Chatbots are a great thing. They can answer and process user queries automatically. This can reduce the workload of customer service, especially when it comes to handling simple queries. At the same time, however, poorly processed queries and unsuccessful conversations lead to dissatisfaction among users. The goal of a chatbot design must therefore be to solve or moderate problematic conversations as well. This can be achieved via error handling strategies and disambiguation. For example, if a user formulates an ambiguous statement that is not clearly recognized by the chatbot, the latter can provide an option selection ("Did you perhaps mean...?"). Other typical error handling strategies include asking the user to paraphrase or, in the worst case, passing the entire conversation to a human. Which of the many strategies are useful and applicable for a chatbot depends heavily on the structure and shape of the chatbot. However, the incorporation of error handling and disambiguation makes sense in any case in order to make as many conversations as possible successful, to process them end-to-end, and to satisfy the user in terms of customer experience.

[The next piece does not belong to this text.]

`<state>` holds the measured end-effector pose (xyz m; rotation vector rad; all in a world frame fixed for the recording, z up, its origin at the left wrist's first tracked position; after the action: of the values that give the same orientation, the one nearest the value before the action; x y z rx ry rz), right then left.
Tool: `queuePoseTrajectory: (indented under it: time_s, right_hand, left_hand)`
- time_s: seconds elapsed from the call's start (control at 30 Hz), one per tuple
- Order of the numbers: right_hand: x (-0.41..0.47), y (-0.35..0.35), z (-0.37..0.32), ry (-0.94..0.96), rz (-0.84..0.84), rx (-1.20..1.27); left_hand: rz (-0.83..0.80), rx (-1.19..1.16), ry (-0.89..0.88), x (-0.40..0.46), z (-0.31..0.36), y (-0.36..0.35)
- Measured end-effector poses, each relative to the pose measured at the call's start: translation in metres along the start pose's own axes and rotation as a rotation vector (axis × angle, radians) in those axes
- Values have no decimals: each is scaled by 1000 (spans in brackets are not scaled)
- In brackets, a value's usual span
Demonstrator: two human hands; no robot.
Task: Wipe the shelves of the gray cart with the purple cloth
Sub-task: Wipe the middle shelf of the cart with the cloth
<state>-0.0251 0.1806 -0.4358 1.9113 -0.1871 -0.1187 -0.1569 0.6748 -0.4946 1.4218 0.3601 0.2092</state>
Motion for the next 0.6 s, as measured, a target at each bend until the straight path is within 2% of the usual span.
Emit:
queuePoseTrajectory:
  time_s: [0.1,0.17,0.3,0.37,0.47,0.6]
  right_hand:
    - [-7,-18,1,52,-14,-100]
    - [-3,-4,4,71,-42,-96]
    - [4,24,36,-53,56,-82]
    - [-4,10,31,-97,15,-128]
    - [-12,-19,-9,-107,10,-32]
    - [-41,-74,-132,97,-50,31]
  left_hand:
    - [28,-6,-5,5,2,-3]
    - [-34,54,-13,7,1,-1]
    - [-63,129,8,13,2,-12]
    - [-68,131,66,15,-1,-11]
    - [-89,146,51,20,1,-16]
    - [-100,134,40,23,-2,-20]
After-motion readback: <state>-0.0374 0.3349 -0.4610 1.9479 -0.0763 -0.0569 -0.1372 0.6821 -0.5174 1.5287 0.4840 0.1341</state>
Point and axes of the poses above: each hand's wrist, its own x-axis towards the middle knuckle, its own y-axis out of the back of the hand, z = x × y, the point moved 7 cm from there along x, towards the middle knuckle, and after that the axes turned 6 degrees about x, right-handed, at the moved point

Against this background, the aim of the thesis is to theoretically investigate and practically apply error and error handling strategies. The thesis thus consists of two parts that build on each other: First, relevant research literature and practical data will be used to investigate which error types and problems can occur in conversations between humans and retrieval chatbots. Furthermore, it will be theoretically elaborated which strategies are known to avoid or moderate these errors. Subsequently, in the second part of the thesis, an active practical chatbot (ISSD bot) will be provided with suitable features and error handling strategies. According to the previous theoretical elaborations, the usage data of the bot can be examined here to determine how users behave and where conversations fail. This failure should then be addressed by incorporating appropriate error handling strategies. In sum, the user experience should be practically improved based on the theoretical investigation.
- Interest in chatbots and user-centered software design
- knowledge in scientific work and writing, English and time management skills
For a brief scientific glimpse into the topic, you can have a look at Ashktorab, Zahra, et al. "Resilient chatbots: repair strategy preferences for conversational breakdowns." Proceedings of the 2019 CHI Conference on Human Factors in Computing Systems. 2019.